When air temperature is close to freezing, slight variations in terrain result in frost damage in low-lying areas, with no damage only a few feet higher in elevation. Thin plant stands and plants at the edge of the field are more likely to freeze because of more radiational cooling and less heat contained within the crop cover.
Corn plant parts vary in susceptibility to frost damage. Leaves are most susceptible because their whorl arrangement and thinness make it difficult to retain heat. In contrast, thicker plant tissues with more layers of protection, such as stalks, husks, and grain, have greater heat retention capabilities than leaves. Plant sap and/or cell contents can act as antifreeze to allow the temperature to fall below 32F before tissues freeze. Plant tissues vary in concentration of these contents, and this might also cause variations within plants in the actual temperature at which ice crystals form. Upper plant parts are farther from the radiation source than lower parts, and are therefore more likely to be frost-damaged.
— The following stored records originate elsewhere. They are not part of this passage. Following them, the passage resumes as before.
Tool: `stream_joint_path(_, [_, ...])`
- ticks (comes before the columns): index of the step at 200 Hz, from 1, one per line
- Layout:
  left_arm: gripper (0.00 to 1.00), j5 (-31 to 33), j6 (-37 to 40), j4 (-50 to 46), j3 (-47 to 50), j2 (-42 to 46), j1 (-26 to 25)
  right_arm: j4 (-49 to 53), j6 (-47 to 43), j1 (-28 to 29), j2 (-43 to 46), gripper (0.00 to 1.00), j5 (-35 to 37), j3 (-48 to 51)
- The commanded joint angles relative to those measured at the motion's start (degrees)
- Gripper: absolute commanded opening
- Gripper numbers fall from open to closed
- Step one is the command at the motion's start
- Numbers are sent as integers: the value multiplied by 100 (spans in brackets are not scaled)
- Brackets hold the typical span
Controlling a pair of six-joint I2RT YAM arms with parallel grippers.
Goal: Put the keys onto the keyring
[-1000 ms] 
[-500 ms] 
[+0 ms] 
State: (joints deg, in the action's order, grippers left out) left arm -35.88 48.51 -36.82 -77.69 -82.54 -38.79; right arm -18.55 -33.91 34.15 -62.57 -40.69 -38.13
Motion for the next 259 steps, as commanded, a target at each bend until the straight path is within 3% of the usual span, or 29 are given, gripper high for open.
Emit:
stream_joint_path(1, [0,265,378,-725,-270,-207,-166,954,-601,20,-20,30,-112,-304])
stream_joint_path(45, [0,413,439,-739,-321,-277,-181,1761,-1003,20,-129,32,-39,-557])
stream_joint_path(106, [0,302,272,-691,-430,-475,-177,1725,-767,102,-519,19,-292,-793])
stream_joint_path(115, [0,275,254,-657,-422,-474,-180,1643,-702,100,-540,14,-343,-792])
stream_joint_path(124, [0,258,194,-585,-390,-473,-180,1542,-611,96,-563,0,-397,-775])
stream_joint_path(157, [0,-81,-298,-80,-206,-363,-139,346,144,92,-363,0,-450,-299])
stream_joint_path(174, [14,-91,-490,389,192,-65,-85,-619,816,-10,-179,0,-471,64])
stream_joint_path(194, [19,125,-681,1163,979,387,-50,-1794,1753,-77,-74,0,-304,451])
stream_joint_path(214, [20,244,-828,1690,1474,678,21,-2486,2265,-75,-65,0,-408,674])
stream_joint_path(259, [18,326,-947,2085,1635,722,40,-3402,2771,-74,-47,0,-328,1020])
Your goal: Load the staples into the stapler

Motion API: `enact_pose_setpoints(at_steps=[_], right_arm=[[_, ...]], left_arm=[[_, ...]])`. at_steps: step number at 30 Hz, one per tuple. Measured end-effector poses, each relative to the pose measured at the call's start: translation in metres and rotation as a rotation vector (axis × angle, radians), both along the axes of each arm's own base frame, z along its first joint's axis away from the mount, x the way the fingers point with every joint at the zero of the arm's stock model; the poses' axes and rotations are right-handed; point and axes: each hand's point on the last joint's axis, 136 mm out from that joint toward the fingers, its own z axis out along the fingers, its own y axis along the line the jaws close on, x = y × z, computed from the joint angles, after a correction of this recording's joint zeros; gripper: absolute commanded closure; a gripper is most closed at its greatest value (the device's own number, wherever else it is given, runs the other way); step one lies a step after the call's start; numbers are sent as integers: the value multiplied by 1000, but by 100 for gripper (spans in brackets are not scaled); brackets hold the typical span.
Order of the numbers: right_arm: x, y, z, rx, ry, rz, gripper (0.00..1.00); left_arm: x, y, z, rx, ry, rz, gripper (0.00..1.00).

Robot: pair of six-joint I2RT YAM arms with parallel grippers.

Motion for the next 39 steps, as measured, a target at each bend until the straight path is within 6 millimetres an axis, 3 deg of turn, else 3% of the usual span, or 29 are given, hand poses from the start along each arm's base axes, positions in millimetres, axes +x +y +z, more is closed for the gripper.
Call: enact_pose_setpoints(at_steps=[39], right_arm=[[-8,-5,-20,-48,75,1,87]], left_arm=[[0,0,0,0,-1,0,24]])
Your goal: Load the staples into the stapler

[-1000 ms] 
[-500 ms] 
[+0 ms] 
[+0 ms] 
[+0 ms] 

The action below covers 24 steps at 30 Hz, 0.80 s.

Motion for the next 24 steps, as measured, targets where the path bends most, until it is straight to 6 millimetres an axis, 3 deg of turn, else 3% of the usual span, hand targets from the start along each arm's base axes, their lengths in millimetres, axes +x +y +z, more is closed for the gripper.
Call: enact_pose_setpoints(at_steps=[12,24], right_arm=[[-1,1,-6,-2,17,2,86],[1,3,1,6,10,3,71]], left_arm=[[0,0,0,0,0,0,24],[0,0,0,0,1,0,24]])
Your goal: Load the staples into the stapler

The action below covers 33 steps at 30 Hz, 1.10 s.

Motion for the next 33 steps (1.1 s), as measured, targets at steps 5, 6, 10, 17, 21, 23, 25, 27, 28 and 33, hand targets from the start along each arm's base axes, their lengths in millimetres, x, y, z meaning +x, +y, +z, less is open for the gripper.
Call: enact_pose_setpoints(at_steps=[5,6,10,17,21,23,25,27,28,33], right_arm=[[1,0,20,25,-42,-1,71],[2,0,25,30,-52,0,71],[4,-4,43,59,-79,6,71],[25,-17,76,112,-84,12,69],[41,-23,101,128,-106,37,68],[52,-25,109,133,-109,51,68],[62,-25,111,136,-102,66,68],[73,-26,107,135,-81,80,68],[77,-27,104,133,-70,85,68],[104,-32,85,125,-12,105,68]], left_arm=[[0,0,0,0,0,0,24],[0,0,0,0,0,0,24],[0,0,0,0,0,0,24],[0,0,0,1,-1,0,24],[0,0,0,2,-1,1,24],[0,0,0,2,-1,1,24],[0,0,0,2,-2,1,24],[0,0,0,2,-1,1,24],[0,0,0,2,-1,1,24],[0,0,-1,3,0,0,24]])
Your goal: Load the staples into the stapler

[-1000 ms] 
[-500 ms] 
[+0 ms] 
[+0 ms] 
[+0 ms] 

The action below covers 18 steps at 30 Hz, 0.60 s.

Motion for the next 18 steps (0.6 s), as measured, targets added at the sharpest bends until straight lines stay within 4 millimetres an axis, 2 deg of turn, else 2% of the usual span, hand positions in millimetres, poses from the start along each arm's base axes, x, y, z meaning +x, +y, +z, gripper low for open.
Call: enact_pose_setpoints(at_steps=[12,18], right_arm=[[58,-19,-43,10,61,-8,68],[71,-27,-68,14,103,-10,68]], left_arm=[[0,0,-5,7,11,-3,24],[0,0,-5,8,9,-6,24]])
The influence of frost damage on final grain yield depends on how much leaf tissue is killed and the stage of development when the frost occurs. The effect of plant defoliation on grain yield becomes smaller the closer the plant is to physiological maturity (Table 1). Redistribution of sugars from stalks to ears, despite complete leaf death, will increase kernel dry weight beyond that present on the frost date and reduce yield loss, unless the freeze is severe enough to kill stalks, husks, and kernels. If any leaves, especially above the ear, or even the stalk, ear shank, and husk are still green after a frost, grain dry weight will increase until the black layer forms at kernel tips. However, several days of cool temperatures (daily highs of 45 to 55F) during grain fill may result in premature black layer formation, ending further grain yield increases even if another frost has not occurred
Stages of kernel Harvested at
development Defoliation Maturity
-----------------------------------------------
% yield reduction
Soft dough 51-58 34-36
Fully dented 39-42 22-31
Late dent 11-12 4-8
------------------------------------------------
Source: Afuakwa, J. J., and R. K Crookston. 1984 Using the
kernel milk line to visually monitor grain maturity in maize
Crop Sci. 24:687-691.
When green, very immature (milk to dough stage) corn plants have been frosted, leaves quickly dry, giving the appearance of rapid whole-plant dry down. But leaves comprise a small portion (10 to 15%) of total plant weight and lose moisture rapidly compared to stalk and ears. Numerous studies have shown no evidence of increased whole-plant drying rates following frost.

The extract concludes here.